FIELD OF THE INVENTIONThe invention relates to a bearing for a shaft of a turbocharger, which is locked in rotation at one end to a bladed wheel of a turbine and at the other end to a bladed wheel of a compressor and which is held by two biased ball bearings spaced apart from each other in the axial direction, wherein the ball bearings are surrounded concentrically by a bearing carrier on the outer periphery and are held at an axial distance by a spacing ring.
BACKGROUND OF THE INVENTIONTurbochargers with a housing are known, in which a shaft is supported rotatably. A turbine is fixed to one end of the shaft and a compressor is arranged at the other end of the shaft. Multiple-part bearings, such as one or more ball bearings, hold the shaft rotatably in the housing. During operation, the outlet of the compressor is connected to the inlet of an internal combustion engine, whose exhaust gas is in active connection with the inlet of the turbine. During operation of the engine, exhaust-gas products of the motor drive the turbine, which in turn drives the compressor, which draws in fresh air, compresses it, and feeds it as compressed air to the engine. For the effective operation of the turbocharger, the shaft of the turbocharger and thus also the turbine and the compressor necessarily rotate at a high rotational speed. Any vibration or play in the bearings therefore leads not only to extraordinarily loud noises, but also to rapid wearing of the bearing and the associated components.
Basic specifications for exhaust-gas turbocharging are to be taken from the reference book “Otto Motor Management,” 2nd edition completely revised and expanded, May 2003, Friedr. Viehweg & Sohn Verlagsgesellschaft mbH, Braunschweig/Wiesbaden on pages 62 to 65.
Special bearings for the shafts of turbochargers are described in the following publications: DE 22 48 440 A1, DE 26 27 527 A1, DE 26 28 828 A1, DE 36 17 402 A1, DE 36 28 687 A1, DE 38 01 590 A1, DE 39 18 323 A1, DE 20 2004 017 194 U1, EP 0 272 151 B1, and EP 0 320 951 B1.
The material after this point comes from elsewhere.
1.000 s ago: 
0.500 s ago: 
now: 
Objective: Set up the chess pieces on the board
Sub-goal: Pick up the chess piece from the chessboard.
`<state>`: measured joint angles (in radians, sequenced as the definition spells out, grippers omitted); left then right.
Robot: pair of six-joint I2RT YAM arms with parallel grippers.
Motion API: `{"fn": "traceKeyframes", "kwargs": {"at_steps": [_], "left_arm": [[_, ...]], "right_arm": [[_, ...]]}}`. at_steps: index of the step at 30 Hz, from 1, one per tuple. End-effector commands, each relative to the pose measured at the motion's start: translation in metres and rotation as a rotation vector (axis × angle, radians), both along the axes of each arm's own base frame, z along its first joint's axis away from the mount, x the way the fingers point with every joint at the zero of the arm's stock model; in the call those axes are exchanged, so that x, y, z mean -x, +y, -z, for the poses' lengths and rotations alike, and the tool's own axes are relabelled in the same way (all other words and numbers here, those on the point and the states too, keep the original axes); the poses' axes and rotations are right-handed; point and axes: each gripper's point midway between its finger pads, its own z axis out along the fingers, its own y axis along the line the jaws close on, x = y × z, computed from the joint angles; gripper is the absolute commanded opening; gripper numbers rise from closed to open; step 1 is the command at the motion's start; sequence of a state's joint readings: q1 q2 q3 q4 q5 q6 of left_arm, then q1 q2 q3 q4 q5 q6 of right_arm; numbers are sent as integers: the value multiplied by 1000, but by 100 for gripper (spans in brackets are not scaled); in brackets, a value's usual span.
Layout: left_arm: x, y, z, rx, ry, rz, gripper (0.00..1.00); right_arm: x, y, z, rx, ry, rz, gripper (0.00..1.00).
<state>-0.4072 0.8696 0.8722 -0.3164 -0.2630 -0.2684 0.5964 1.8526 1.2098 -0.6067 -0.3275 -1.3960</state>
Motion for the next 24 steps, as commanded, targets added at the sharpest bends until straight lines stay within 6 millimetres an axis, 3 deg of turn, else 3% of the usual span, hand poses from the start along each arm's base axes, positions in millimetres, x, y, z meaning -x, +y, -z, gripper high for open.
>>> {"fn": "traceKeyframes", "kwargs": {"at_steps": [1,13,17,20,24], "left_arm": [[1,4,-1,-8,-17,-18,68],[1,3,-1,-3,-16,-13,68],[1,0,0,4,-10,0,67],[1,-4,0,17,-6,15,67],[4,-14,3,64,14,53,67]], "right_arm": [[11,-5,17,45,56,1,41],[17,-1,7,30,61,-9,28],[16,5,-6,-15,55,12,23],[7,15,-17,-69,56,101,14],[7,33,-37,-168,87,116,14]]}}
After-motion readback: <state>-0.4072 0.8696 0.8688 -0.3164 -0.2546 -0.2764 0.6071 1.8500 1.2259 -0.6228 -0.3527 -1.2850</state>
DE 36 17 402 A1 is considered as the closest state of the art and describes a turbocharger with a biased bearing, whose shaft 14 is connected to a compressor 16 and at the other end to a turbine 18, wherein the shaft 14 is supported in a housing by two bearings 48, 50 spaced apart from each other in the axial direction. Both bearings 48, 50 have an inner ring 48, 62 and an outer ring 74, 80, wherein a tubular spacing element 54, which is arranged coaxial to the shaft 14, is positioned between the inner rings 58, 62. The outer rings 74, 80 of both bearings 48, 50 are surrounded by a bearing carrier 40, which is also arranged coaxial to the shaft 14. A first annular spacing bushing 70 is contained in the interior of the bearing carrier 40 and has an axial end 72, which contacts the inner axial end of the bearing race 74 of the first bearing. In a similar way, a second annular spacing bushing 76 is contained in the interior of the bearing carrier 40 and with its outer axial end 78 contacts the inner axial end of the outer bearing surface 80 of the second bearing. An inner axial end 82 of the spacing bushing 76 contacts a part extending radially inward or flange 84 of the bearing carrier 40. A helical compression spring 86 is inserted between the inner axial end 88 of the spacing bushing 70 and the inner axial end of the flange 84 of the bearing carrier. The compression spring 16 is pre-loaded. During operation, it exerts an outward directed axial force on the spacing bushing 70, which in turn exerts an outward directed axial force on the outer bearing race 74 of the first bearing. This outward directed axial force is transmitted via the shaft 14 to the other bearing 50, so that an outward directed axial force is exerted on the outer bearing race 80 of the second bearing. This outward directed force is in turn transmitted via the spacing bushing 76 and the bearing carrier flange 84 to the opposite end of the compression spring 86.
Here it is disadvantageous that such a bearing arrangement according to the class is very expensive due to its many individual components and also very unfriendly with respect to assembly.
SUMMARYStarting from the disadvantages of the known state of the art, it would be advantageous to provide an improved bearing for the shaft of a turbocharger with two ball bearings spaced apart from each other, which can be favorably produced and assembled.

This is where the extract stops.